Problem to solve:
Please tally the lines of the records that contain "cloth" and send back only the total.

- Opening Delimiter -

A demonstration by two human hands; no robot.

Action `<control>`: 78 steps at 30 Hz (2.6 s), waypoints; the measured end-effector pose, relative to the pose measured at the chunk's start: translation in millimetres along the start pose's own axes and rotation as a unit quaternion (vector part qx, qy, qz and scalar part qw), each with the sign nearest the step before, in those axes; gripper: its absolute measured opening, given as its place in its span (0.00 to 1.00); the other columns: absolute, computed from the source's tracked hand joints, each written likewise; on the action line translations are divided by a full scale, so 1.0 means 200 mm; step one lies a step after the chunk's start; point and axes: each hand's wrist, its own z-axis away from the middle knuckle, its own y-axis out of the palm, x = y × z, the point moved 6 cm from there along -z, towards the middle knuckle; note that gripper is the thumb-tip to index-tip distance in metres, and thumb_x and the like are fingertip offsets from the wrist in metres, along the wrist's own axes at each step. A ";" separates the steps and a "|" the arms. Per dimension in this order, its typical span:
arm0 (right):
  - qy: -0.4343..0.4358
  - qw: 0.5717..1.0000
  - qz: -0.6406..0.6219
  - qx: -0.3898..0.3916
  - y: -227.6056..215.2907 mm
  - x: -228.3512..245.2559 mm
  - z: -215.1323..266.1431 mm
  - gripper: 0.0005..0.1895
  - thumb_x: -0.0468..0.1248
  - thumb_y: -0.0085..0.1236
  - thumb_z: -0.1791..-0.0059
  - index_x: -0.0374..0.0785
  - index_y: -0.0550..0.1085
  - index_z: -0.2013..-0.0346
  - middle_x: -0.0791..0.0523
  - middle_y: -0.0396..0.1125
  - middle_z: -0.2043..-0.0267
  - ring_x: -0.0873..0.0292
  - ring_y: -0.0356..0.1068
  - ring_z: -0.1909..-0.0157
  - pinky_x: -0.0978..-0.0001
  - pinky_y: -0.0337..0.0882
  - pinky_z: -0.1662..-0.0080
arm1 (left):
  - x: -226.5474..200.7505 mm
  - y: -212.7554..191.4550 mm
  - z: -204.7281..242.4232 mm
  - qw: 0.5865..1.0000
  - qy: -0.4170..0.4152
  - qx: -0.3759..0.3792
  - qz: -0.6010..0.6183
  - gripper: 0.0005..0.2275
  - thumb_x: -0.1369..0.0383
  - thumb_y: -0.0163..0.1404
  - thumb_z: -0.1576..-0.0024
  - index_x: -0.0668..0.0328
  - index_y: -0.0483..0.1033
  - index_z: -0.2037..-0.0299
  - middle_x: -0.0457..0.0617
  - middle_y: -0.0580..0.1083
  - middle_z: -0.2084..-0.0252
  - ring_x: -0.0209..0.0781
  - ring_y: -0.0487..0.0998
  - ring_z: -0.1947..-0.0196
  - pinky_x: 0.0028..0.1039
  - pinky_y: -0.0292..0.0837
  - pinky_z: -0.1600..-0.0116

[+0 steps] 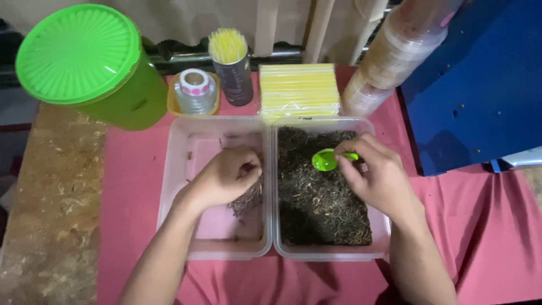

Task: Sorting tea leaves by manually removing stems and sifting through the pile with a small spoon

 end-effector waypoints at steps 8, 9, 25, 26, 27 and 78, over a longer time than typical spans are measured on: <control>0.030 0.998 0.057 0.015 -0.01 -0.05 -0.02 0.06 0.36 0.55 0.45 0.41 0.79 0.56 0.51 0.75 0.65 0.43 0.77 0.61 0.54 0.75 0.59 | 0.25 -0.01 0.11 0.998 -0.040 -0.009 -0.053 0.08 0.68 0.55 0.45 0.67 0.82 0.67 0.67 0.78 0.67 0.67 0.82 0.60 0.49 0.75 0.54; 0.031 0.998 0.061 0.016 -0.01 -0.05 -0.03 0.06 0.37 0.56 0.45 0.44 0.79 0.56 0.52 0.75 0.66 0.44 0.76 0.62 0.56 0.75 0.59 | 0.29 0.00 0.10 0.995 -0.072 0.002 -0.070 0.10 0.66 0.54 0.44 0.66 0.83 0.67 0.65 0.79 0.68 0.64 0.83 0.61 0.48 0.76 0.54; 0.074 0.994 0.040 0.067 0.02 -0.22 -0.09 0.09 0.35 0.54 0.46 0.39 0.80 0.55 0.45 0.76 0.60 0.35 0.75 0.54 0.47 0.74 0.53 | 0.01 0.32 -0.34 0.997 0.039 0.046 0.047 0.09 0.71 0.44 0.32 0.67 0.75 0.61 0.56 0.73 0.73 0.47 0.75 0.76 0.40 0.75 0.67; 0.071 0.994 0.035 0.081 0.05 -0.24 -0.10 0.09 0.34 0.54 0.46 0.39 0.80 0.55 0.44 0.75 0.60 0.35 0.75 0.54 0.46 0.73 0.52 | 0.08 0.34 -0.38 0.996 0.028 0.031 0.077 0.09 0.70 0.43 0.31 0.65 0.75 0.59 0.55 0.72 0.72 0.44 0.76 0.75 0.38 0.76 0.65; 0.071 0.992 0.029 0.097 0.08 -0.26 -0.08 0.10 0.34 0.54 0.47 0.39 0.80 0.54 0.44 0.75 0.60 0.35 0.75 0.53 0.46 0.73 0.52 | 0.16 0.38 -0.41 0.994 0.014 0.019 0.110 0.09 0.70 0.42 0.30 0.64 0.75 0.57 0.53 0.72 0.71 0.42 0.76 0.74 0.36 0.77 0.63; 0.072 0.979 -0.137 0.132 0.46 -0.44 -0.10 0.08 0.32 0.56 0.49 0.42 0.82 0.59 0.51 0.79 0.66 0.46 0.80 0.60 0.52 0.76 0.55 | 0.20 0.29 -0.41 0.982 0.067 -0.027 0.176 0.16 0.86 0.47 0.51 0.56 0.61 0.58 0.35 0.47 0.73 0.30 0.54 0.76 0.23 0.59 0.67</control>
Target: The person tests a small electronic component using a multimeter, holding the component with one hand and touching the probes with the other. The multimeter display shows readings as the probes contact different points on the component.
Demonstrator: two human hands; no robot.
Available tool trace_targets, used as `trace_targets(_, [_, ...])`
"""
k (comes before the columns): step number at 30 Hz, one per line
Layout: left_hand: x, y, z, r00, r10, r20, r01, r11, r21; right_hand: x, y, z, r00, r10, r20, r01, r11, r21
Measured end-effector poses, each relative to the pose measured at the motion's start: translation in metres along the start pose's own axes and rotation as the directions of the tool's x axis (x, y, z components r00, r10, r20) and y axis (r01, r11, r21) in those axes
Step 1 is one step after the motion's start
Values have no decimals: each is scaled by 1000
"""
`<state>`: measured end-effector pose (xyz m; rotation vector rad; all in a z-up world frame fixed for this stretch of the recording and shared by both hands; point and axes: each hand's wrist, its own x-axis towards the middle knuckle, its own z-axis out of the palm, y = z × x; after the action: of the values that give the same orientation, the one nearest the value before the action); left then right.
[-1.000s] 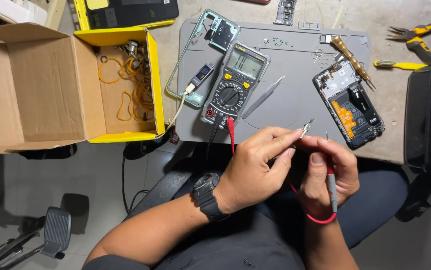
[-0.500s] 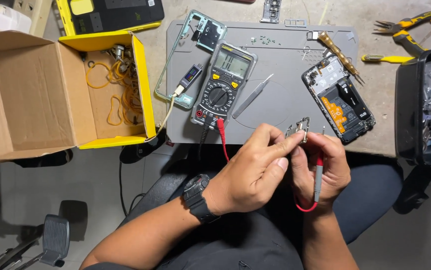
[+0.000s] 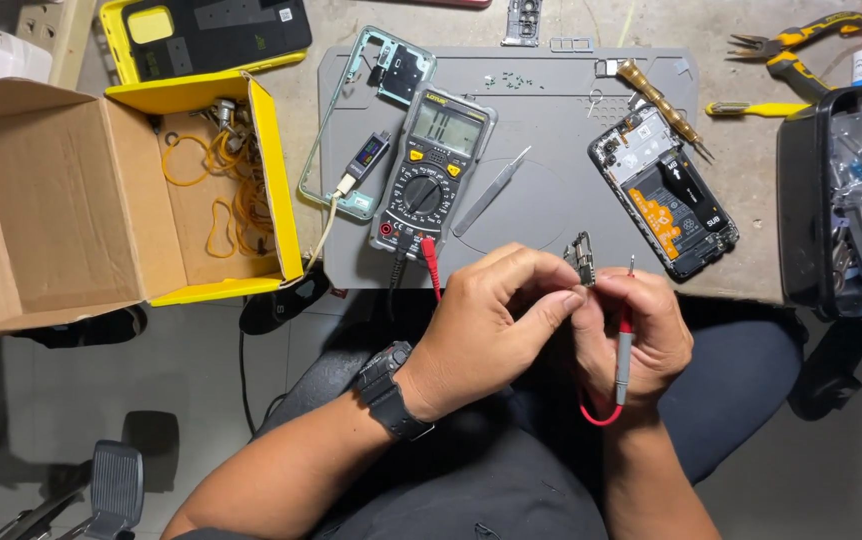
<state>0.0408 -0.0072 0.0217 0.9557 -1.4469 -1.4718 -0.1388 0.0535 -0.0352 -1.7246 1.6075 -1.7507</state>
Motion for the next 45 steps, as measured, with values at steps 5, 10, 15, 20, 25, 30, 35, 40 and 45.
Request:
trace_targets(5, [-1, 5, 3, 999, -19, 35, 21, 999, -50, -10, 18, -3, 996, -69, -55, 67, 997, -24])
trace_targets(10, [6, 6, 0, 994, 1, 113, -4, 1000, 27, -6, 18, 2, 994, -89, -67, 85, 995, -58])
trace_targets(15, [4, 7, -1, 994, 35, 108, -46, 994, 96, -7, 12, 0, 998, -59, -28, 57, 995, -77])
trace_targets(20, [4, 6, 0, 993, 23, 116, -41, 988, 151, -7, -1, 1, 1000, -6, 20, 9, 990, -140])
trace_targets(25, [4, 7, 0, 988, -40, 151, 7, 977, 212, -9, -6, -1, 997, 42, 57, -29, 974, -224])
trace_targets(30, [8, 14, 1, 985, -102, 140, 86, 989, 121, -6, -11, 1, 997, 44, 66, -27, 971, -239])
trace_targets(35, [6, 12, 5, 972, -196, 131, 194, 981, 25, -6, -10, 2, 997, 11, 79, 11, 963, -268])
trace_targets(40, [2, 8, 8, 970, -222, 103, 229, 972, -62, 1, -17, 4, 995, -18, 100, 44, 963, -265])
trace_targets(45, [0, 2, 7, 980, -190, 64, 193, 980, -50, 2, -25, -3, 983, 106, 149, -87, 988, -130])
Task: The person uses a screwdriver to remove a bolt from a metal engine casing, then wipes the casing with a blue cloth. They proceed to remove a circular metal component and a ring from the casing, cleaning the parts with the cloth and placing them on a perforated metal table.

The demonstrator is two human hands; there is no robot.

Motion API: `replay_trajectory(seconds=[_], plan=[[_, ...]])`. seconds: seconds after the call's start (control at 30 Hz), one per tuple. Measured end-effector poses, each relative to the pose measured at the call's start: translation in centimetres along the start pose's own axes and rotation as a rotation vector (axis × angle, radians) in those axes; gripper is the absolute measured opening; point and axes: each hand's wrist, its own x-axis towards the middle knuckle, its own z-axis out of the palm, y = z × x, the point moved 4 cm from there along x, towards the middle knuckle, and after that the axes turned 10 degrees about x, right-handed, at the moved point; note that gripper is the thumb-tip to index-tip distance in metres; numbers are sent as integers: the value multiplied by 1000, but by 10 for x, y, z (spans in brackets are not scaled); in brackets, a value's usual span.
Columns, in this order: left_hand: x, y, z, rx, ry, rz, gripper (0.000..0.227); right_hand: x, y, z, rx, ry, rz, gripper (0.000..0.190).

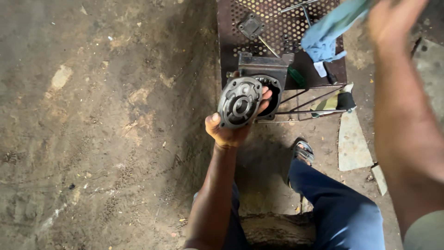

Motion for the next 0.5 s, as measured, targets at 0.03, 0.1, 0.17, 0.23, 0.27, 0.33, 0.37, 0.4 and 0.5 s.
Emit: replay_trajectory(seconds=[0.03, 0.1, 0.17, 0.23, 0.27, 0.33, 0.37, 0.4, 0.5], plan=[[-1, 0, -1, 0, 9, 1, 109, -12, -5, 12, 8, -6, 14, 70], [-3, 0, -1, 7, 14, 2, 110, -51, -19, 41, 109, 134, 59, 76], [-2, 1, -2, 23, 12, 10, 111, -92, -35, 70, 277, 348, 103, 44], [0, 3, -3, 8, 21, 24, 111, -108, -48, 94, 354, 316, 124, 36], [2, 6, -4, 4, 24, 34, 111, -107, -54, 102, 395, 301, 131, 32], [-6, 5, -4, -16, 23, 33, 111, -109, -71, 116, 525, 263, -144, 39], [-3, 5, -5, -25, 9, 28, 110, -107, -77, 121, 588, 255, -276, 42], [-6, 4, -4, -22, 25, 34, 110, -108, -78, 127, 622, 233, -258, 42], [1, 5, -7, -9, 32, 54, 109, -93, -77, 140, 667, 250, -297, 30]])
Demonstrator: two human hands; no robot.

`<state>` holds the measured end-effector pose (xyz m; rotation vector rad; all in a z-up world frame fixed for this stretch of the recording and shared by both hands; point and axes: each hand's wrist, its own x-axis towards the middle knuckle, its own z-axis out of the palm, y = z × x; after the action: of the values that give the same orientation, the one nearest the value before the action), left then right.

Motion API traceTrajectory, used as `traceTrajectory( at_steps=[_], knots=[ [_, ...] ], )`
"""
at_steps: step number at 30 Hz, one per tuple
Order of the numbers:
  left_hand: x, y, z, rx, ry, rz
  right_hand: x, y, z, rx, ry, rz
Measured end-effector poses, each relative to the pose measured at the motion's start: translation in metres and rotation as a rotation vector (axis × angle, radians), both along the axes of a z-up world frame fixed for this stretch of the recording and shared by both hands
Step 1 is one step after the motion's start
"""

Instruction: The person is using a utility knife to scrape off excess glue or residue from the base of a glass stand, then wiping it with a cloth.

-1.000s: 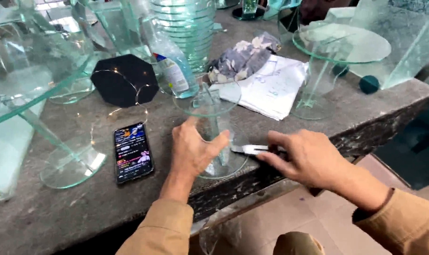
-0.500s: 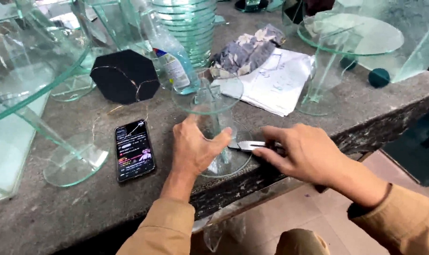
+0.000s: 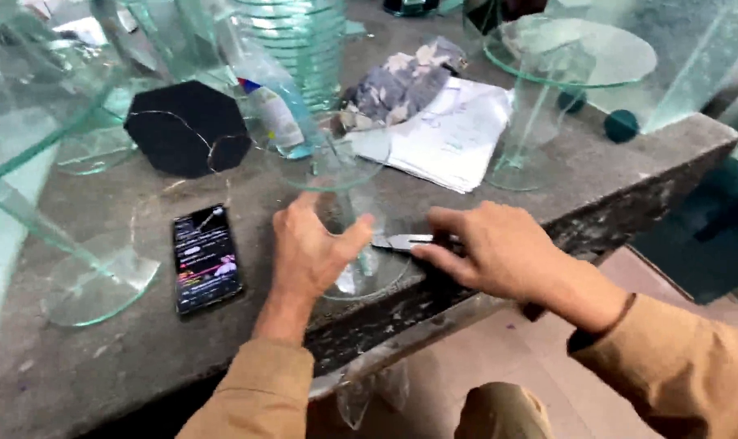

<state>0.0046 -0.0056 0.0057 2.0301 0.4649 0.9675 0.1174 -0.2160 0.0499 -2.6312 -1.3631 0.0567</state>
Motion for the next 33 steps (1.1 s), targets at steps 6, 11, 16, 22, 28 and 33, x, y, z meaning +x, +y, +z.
traceTrajectory(
  at_steps=[6, 11, 16, 22, 28, 33],
  knots=[
    [0.000, -0.003, 0.001, -0.035, -0.079, -0.017, 0.011, -0.027, 0.007, -0.037, -0.037, -0.136],
    [-0.003, -0.002, 0.002, -0.006, -0.041, -0.024, 0.000, -0.012, -0.003, -0.017, -0.002, -0.026],
    [-0.006, -0.003, 0.011, 0.014, -0.040, -0.006, -0.006, 0.008, -0.004, 0.008, -0.016, 0.048],
    [-0.004, -0.005, 0.007, -0.033, -0.054, -0.015, 0.004, -0.001, -0.001, 0.031, 0.059, 0.030],
    [-0.006, -0.003, 0.010, -0.015, -0.053, -0.030, -0.006, -0.002, 0.004, -0.043, 0.006, -0.083],
    [-0.009, -0.005, 0.014, 0.015, -0.071, -0.040, -0.001, 0.003, -0.002, -0.009, -0.003, 0.005]
  ],
)
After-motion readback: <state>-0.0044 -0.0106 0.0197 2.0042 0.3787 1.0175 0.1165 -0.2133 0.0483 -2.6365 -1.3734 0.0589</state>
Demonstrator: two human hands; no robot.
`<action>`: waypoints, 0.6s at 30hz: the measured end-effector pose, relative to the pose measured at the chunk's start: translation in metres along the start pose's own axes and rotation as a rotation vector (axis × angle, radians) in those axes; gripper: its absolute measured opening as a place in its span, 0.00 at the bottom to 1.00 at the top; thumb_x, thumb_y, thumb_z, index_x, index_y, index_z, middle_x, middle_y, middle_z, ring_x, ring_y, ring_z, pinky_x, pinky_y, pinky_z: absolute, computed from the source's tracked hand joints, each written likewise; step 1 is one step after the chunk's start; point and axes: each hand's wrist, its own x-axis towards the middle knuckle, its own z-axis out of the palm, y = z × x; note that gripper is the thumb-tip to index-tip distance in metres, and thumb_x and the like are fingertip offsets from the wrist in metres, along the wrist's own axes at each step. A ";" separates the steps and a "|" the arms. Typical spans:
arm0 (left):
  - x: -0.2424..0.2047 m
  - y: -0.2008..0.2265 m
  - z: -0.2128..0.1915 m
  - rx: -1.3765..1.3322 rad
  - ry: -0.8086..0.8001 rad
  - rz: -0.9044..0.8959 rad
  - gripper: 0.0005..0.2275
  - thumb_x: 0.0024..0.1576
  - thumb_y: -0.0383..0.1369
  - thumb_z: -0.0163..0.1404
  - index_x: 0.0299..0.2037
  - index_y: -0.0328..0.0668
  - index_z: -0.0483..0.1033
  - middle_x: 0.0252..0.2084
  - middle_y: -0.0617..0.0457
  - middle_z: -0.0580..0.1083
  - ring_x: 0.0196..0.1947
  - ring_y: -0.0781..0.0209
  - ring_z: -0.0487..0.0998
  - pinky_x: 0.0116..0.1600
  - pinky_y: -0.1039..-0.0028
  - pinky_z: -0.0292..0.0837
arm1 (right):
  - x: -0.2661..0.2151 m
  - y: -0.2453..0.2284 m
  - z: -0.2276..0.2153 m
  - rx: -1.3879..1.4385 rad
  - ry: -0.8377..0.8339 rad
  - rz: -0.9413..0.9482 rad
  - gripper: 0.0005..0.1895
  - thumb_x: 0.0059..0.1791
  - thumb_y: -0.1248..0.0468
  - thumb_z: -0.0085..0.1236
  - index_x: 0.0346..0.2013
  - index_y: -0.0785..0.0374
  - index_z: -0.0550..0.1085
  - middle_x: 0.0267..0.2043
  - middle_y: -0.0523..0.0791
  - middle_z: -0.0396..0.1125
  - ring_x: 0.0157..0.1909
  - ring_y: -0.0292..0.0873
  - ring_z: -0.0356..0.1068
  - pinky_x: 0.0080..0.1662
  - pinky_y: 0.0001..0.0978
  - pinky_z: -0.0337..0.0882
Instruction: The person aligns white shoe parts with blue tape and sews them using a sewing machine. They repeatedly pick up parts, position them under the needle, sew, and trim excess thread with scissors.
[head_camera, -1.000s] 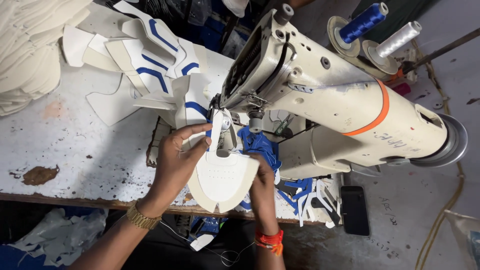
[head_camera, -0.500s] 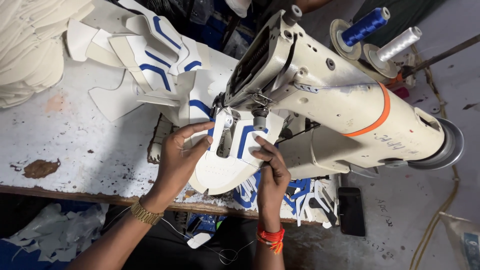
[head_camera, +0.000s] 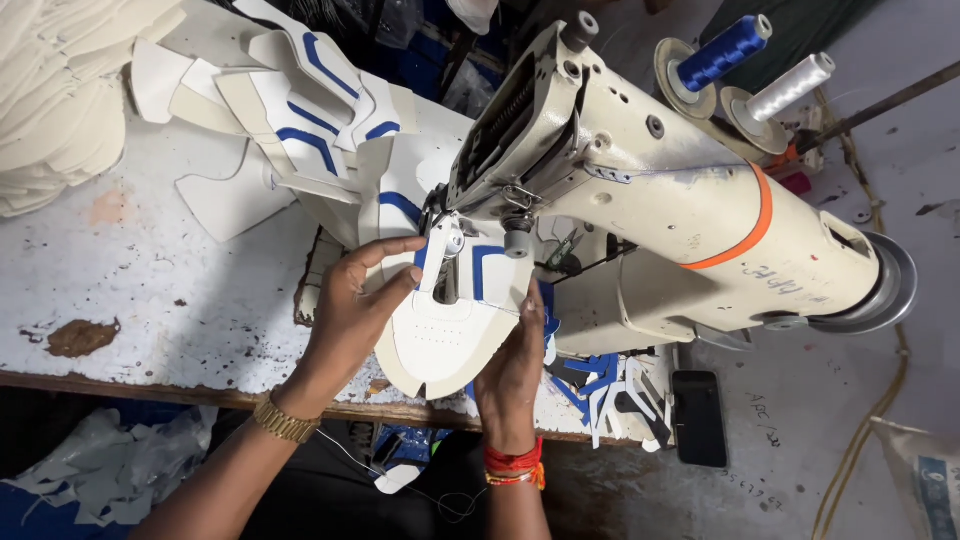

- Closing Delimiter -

Output of the task:
2